◆ Brief: Each line of the entries below that includes "image" belongs in your answer.

━━━━━━

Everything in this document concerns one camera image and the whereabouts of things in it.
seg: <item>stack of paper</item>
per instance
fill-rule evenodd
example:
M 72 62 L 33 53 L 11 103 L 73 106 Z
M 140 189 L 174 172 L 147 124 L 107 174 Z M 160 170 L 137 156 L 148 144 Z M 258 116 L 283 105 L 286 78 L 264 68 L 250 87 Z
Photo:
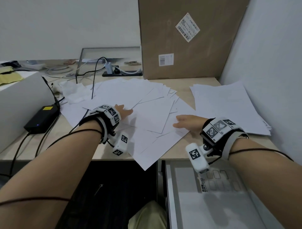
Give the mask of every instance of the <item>stack of paper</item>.
M 264 124 L 266 122 L 255 110 L 242 82 L 218 87 L 194 84 L 190 88 L 195 98 L 198 116 L 226 117 L 241 126 L 247 133 L 271 134 Z
M 74 127 L 87 109 L 93 110 L 103 104 L 124 104 L 126 109 L 133 109 L 116 132 L 128 133 L 128 153 L 146 170 L 188 133 L 186 129 L 172 126 L 177 122 L 176 116 L 196 114 L 176 92 L 162 83 L 118 78 L 95 84 L 93 99 L 63 104 L 61 113 Z

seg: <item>charger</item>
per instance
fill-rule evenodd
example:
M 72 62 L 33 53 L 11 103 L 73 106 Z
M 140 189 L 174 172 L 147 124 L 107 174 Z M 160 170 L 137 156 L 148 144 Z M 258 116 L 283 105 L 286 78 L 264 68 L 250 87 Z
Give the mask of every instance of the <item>charger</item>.
M 43 106 L 24 126 L 24 129 L 30 134 L 43 134 L 59 114 L 60 109 L 56 104 Z

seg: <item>cardboard box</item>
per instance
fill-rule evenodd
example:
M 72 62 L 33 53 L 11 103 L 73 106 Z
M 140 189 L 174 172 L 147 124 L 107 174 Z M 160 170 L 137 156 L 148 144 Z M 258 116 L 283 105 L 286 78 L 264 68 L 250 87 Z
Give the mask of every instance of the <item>cardboard box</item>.
M 249 0 L 139 0 L 144 78 L 219 77 L 248 3 Z M 177 29 L 187 13 L 195 25 L 186 17 L 184 25 L 191 23 L 187 26 L 189 31 Z M 198 28 L 193 38 L 188 37 Z M 174 54 L 174 61 L 171 55 L 159 57 L 163 54 Z M 160 66 L 171 62 L 173 65 Z

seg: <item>barcode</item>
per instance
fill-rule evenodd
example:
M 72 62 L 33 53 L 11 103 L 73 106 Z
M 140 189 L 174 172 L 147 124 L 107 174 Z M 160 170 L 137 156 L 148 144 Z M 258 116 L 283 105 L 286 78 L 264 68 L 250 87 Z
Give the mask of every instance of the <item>barcode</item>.
M 159 57 L 159 65 L 160 65 L 160 66 L 165 65 L 165 61 L 166 61 L 165 56 L 160 56 L 160 57 Z
M 203 178 L 201 178 L 200 179 L 200 185 L 201 185 L 201 190 L 202 190 L 202 192 L 207 192 L 207 187 L 206 187 L 206 184 L 205 184 L 205 182 L 204 182 L 204 179 Z
M 179 25 L 177 28 L 178 28 L 178 30 L 185 36 L 185 38 L 186 38 L 187 40 L 190 39 L 190 37 L 183 31 L 183 29 L 180 27 L 180 25 Z

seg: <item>wooden desk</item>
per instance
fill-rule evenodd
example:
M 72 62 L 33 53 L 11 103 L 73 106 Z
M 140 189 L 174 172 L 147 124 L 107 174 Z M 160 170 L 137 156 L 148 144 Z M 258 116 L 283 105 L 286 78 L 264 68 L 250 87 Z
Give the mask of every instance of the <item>wooden desk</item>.
M 109 80 L 113 78 L 109 77 L 101 77 L 101 75 L 96 76 L 95 82 L 99 82 L 102 80 Z M 157 79 L 151 80 L 152 82 L 159 82 L 171 87 L 172 89 L 178 91 L 177 95 L 183 99 L 186 103 L 188 103 L 192 108 L 195 109 L 194 97 L 191 93 L 189 86 L 193 86 L 193 84 L 205 84 L 211 86 L 219 86 L 220 83 L 215 78 L 184 78 L 184 79 Z M 82 83 L 84 85 L 91 84 L 91 81 L 88 79 L 83 79 Z M 46 137 L 46 140 L 41 145 L 40 152 L 43 152 L 52 142 L 54 142 L 59 137 L 67 134 L 71 130 L 70 124 L 67 122 L 65 117 L 61 115 L 56 125 L 53 127 L 51 132 Z M 26 133 L 20 136 L 16 141 L 14 141 L 7 149 L 5 149 L 0 154 L 0 160 L 12 160 L 17 148 L 24 138 Z M 29 136 L 23 143 L 17 160 L 32 160 L 35 156 L 37 147 L 41 141 L 43 134 L 31 135 Z M 276 146 L 269 140 L 268 137 L 259 136 L 259 135 L 250 135 L 250 138 L 263 146 L 268 148 L 277 149 Z M 161 159 L 163 160 L 186 160 L 188 159 L 187 153 L 185 151 L 185 147 L 190 144 L 196 142 L 201 145 L 202 140 L 199 135 L 194 135 L 189 132 L 185 137 L 183 137 L 177 144 L 175 144 L 169 151 L 167 151 Z M 112 148 L 106 144 L 100 144 L 93 156 L 92 160 L 133 160 L 133 158 L 129 154 L 122 154 L 120 156 L 114 155 L 112 152 Z

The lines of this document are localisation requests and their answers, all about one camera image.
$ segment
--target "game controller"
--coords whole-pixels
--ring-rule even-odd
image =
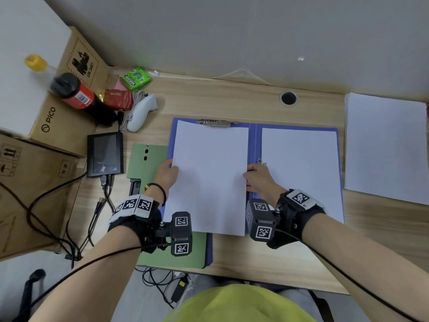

━━━━━━

◆ Task solution:
Everything in this document concerns one camera image and the whereabouts of things in it.
The lines of this document are localisation requests and their answers, all about one camera image.
image =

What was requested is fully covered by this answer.